The primary objective is to evaluate the safety of 3 doses given at D0, W4, and W26 of 50 µg dosage of AMA1-DiCo adjuvanted either with GLA-SE or Alhydrogel® in healthy European adults not previously exposed to the parasite P.falciparum and in healthy African adults exposed to the parasite. The safety and the tolerability of the vaccine will be assessed on the rate of solicited and unsolicited events/reactions. The safety profile will include local and systemic reactions/events as well as the biological safety, based on a clinically significant change of the baseline value of the main biological criteria.

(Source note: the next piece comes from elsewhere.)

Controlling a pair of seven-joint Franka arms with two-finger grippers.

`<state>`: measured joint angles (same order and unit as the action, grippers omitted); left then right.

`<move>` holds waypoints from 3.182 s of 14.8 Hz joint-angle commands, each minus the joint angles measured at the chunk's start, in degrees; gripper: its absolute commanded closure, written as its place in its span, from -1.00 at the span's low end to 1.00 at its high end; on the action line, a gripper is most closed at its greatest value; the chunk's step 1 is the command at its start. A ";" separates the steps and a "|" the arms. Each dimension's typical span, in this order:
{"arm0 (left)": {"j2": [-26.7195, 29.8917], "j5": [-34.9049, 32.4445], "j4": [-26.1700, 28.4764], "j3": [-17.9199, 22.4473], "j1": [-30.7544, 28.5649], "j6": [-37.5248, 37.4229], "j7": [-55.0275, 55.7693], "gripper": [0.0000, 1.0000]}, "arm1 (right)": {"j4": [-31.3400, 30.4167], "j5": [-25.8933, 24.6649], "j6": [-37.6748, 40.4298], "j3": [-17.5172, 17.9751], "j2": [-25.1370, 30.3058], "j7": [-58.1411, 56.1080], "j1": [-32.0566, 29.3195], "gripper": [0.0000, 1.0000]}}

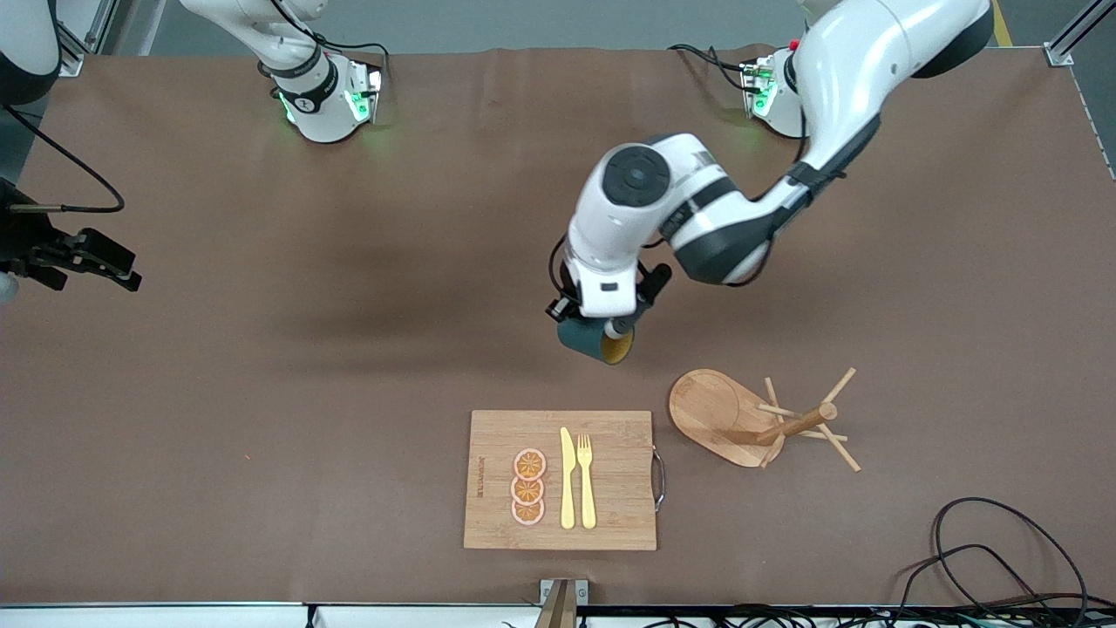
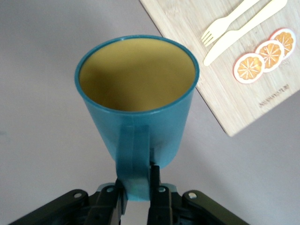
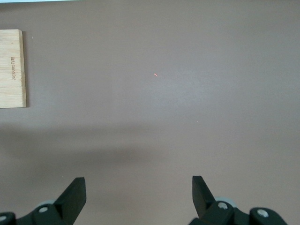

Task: Pass cup and hang on rack
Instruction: 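Carry the mug with the left gripper to the wooden rack, then hook the mug onto a rack peg with the left gripper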

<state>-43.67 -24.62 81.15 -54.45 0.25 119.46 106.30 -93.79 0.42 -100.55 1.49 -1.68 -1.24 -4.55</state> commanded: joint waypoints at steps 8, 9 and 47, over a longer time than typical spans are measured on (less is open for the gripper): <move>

Clinical Trial Description

The project aims are :

-To evaluate the safety of 50 µg AMA1-DiCo malaria vaccine candidate with GLA-SE and Alhydrogel® as adjuvant, in healthy European adults not previously exposed to the parasite Plasmodium falciparum and in healthy African adults exposed to the parasite.

T-o assess the humoral immune response to the vaccine antigens by measuring the level of IgG in all volunteers.

To assess the cellular immune response by measuring the T cell cytokines IL-5 and IFNγ production following in vitro stimulation with the vaccine antigens in all volunteers.

Design :

This trial is a staggered Phase Ia/Ib, Randomised, Double-blind, Multi-center Centre trial.

Two different adjuvants will be assessed, Alhydrogel® and GLA-SE. One dosage of 50 µg/3 injections of AMA1-DiCo will be evaluated for each adjuvant.

Sixty six (66) healthy volunteers will be included into the 2 following cohorts (A and B):

Cohort A: 30 Non-exposed European Volunteers (France) Cohort B: 36 Malaria Exposed African Volunteers (Burkina Faso)

The non-exposed European volunteers (cohort A) will be randomised in a 1:1 ratio into two groups of 15 volunteers per group.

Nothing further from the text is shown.